■ **EXERCISE DIRECTIONS**
Retype each of the records below exactly, leaving the pictures out.

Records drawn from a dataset
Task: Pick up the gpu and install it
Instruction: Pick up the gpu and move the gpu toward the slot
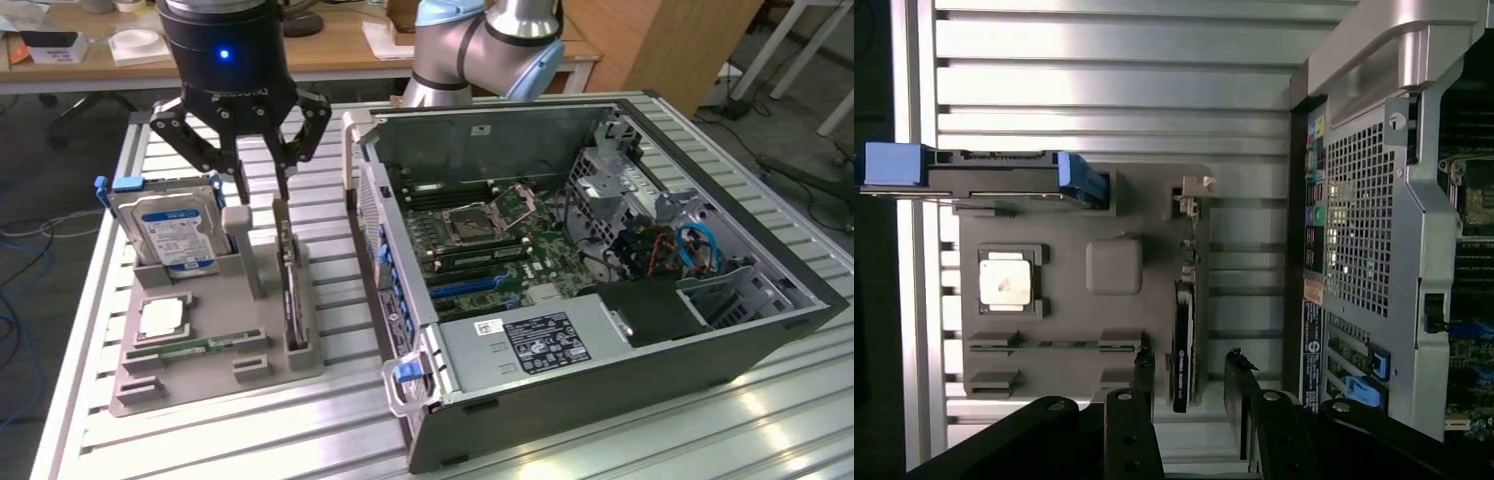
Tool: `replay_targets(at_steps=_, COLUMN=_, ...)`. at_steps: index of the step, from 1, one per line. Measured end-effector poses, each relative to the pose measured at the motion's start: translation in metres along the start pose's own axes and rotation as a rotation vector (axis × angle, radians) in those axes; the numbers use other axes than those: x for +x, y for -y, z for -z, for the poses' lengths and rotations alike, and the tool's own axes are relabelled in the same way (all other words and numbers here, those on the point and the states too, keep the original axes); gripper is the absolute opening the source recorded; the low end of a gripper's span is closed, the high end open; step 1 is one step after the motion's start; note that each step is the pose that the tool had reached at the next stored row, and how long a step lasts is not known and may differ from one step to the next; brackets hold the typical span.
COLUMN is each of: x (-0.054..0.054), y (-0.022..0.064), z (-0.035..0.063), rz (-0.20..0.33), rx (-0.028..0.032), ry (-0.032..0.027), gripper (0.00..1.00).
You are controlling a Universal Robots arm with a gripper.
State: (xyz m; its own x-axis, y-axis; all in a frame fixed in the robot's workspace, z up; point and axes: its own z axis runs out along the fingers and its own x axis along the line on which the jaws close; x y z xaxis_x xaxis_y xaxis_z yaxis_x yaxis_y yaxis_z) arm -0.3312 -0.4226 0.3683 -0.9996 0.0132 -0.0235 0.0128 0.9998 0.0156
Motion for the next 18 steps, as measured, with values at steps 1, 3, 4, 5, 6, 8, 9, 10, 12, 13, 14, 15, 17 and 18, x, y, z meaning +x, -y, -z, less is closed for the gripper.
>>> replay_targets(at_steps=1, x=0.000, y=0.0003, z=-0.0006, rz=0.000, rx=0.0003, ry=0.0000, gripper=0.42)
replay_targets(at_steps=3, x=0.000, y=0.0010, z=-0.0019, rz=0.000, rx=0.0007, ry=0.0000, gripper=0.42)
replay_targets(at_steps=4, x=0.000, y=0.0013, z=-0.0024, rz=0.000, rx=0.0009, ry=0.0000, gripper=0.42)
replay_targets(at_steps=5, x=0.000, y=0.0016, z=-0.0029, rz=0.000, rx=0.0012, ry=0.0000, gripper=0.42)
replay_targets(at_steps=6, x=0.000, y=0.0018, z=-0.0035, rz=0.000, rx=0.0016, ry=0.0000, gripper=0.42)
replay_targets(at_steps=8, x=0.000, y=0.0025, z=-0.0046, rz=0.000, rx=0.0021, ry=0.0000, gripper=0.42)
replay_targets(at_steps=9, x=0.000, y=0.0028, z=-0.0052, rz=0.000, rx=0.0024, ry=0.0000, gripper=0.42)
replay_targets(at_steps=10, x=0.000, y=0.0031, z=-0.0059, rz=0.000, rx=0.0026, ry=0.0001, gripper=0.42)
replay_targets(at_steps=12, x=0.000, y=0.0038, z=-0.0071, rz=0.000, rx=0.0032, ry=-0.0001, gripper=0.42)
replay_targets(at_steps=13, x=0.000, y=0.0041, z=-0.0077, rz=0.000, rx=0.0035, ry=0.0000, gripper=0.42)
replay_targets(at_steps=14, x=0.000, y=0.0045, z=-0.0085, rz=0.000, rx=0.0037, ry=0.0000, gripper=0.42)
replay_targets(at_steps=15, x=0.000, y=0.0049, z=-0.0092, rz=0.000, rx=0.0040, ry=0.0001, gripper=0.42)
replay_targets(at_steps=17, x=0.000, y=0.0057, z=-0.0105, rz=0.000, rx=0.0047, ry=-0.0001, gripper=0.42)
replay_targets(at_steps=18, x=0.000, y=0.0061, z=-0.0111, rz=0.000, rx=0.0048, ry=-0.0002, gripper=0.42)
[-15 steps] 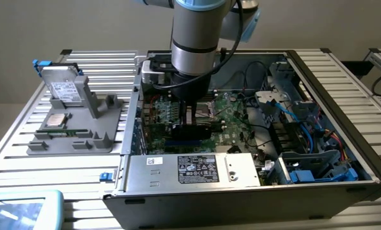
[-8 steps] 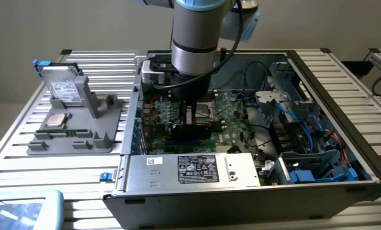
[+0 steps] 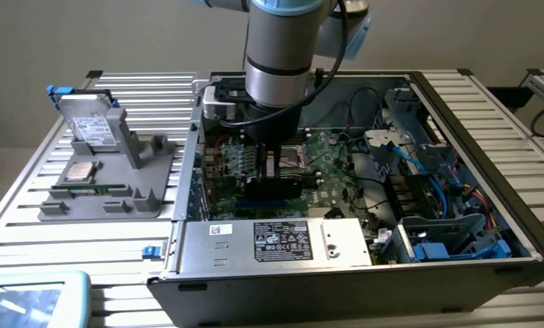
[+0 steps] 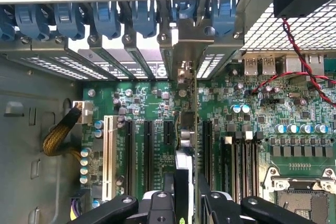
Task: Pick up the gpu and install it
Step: 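Insert the gpu into the slot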
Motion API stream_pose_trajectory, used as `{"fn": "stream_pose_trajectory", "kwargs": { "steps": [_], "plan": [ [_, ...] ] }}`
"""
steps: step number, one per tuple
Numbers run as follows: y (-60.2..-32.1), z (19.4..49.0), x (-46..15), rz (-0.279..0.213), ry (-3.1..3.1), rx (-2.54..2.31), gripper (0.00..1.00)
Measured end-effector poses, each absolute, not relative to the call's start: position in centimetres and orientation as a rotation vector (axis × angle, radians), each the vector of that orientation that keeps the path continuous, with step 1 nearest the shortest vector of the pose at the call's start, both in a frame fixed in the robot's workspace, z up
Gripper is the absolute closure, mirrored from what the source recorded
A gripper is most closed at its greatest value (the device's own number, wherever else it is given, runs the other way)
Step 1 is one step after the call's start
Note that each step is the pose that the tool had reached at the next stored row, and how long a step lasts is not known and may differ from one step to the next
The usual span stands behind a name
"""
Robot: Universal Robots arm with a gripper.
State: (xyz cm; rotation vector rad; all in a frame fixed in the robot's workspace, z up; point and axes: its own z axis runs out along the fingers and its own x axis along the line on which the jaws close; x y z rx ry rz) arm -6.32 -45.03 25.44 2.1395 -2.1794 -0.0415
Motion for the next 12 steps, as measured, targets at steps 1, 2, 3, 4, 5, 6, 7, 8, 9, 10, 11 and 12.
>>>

■ **TASK RESPONSE**
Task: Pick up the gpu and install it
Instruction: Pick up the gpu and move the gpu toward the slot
Tool: `replay_targets(at_steps=_, COLUMN=_, ...)`. at_steps: index of the step, from 1, one per line. Measured end-effector poses, each relative to the pose measured at the motion's start: translation in metres along the start pose's own axes and rotation as a rotation vector (axis × angle, radians) in those axes; the numbers use other axes than those: x for +x, y for -y, z for -z, for the poses' lengths and rotations alike, and the tool's own axes are relabelled in the same way (all other words and numbers here, those on the point and the states too, keep the original axes); gripper is the absolute opening the source recorded; the low end of a gripper's span is closed, the high end open; step 1 is one step after the motion's start; note that each step is the pose that the tool had reached at the next stored row, and how long a step lasts is not known and may differ from one step to the next; brackets hold the typical span.
COLUMN is each of: x (-0.054..0.054), y (-0.022..0.064), z (-0.035..0.063), rz (-0.20..0.33), rx (-0.028..0.032), ry (-0.032..0.027), gripper (0.00..1.00).
You are controlling a Universal Robots arm with a gripper.
State: (xyz m; its own x-axis, y-axis; all in a frame fixed in the robot's workspace, z up; point and axes: its own z axis runs out along the fingers and its own x axis along the line on which the jaws close; x y z xaxis_x xaxis_y xaxis_z yaxis_x yaxis_y yaxis_z) arm -0.3312 -0.4226 0.3683 -0.9996 0.0132 -0.0235 0.0128 0.9998 0.0156
Motion for the next 18 steps, as measured, with values at steps 1, 3, 4, 5, 6, 8, 9, 10, 12, 13, 14, 15, 17 and 18, x, y, z meaning +x, -y, -z, less is closed for the gripper.
>>> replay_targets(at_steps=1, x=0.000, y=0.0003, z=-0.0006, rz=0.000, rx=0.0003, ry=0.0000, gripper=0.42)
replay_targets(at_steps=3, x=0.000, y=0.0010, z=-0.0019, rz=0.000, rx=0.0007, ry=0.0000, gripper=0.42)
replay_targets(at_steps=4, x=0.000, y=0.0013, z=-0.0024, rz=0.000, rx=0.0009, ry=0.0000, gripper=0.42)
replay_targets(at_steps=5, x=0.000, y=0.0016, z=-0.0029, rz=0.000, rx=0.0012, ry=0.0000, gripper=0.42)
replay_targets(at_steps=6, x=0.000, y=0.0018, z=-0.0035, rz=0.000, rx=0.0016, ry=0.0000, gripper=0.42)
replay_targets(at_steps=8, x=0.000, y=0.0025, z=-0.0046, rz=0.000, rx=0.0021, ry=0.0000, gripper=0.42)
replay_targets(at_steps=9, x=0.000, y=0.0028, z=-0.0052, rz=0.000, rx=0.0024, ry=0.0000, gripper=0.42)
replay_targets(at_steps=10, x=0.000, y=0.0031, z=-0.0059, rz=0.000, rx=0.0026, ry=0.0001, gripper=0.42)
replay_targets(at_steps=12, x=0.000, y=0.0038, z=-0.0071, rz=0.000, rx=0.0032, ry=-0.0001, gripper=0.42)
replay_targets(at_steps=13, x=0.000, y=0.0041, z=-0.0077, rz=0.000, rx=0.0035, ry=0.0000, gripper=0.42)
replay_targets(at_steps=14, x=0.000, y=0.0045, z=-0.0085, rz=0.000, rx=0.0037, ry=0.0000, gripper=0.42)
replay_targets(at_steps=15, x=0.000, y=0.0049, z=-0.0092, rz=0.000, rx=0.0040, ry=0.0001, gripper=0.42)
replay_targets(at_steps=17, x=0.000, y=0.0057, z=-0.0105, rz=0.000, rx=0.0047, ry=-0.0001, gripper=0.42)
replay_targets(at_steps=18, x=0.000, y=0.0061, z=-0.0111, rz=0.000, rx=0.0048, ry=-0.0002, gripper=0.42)
[-15 steps] 
[-8 steps] 
[+0 steps] 
[+0 steps] 
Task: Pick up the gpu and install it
Step: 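Insert the gpu into the slot
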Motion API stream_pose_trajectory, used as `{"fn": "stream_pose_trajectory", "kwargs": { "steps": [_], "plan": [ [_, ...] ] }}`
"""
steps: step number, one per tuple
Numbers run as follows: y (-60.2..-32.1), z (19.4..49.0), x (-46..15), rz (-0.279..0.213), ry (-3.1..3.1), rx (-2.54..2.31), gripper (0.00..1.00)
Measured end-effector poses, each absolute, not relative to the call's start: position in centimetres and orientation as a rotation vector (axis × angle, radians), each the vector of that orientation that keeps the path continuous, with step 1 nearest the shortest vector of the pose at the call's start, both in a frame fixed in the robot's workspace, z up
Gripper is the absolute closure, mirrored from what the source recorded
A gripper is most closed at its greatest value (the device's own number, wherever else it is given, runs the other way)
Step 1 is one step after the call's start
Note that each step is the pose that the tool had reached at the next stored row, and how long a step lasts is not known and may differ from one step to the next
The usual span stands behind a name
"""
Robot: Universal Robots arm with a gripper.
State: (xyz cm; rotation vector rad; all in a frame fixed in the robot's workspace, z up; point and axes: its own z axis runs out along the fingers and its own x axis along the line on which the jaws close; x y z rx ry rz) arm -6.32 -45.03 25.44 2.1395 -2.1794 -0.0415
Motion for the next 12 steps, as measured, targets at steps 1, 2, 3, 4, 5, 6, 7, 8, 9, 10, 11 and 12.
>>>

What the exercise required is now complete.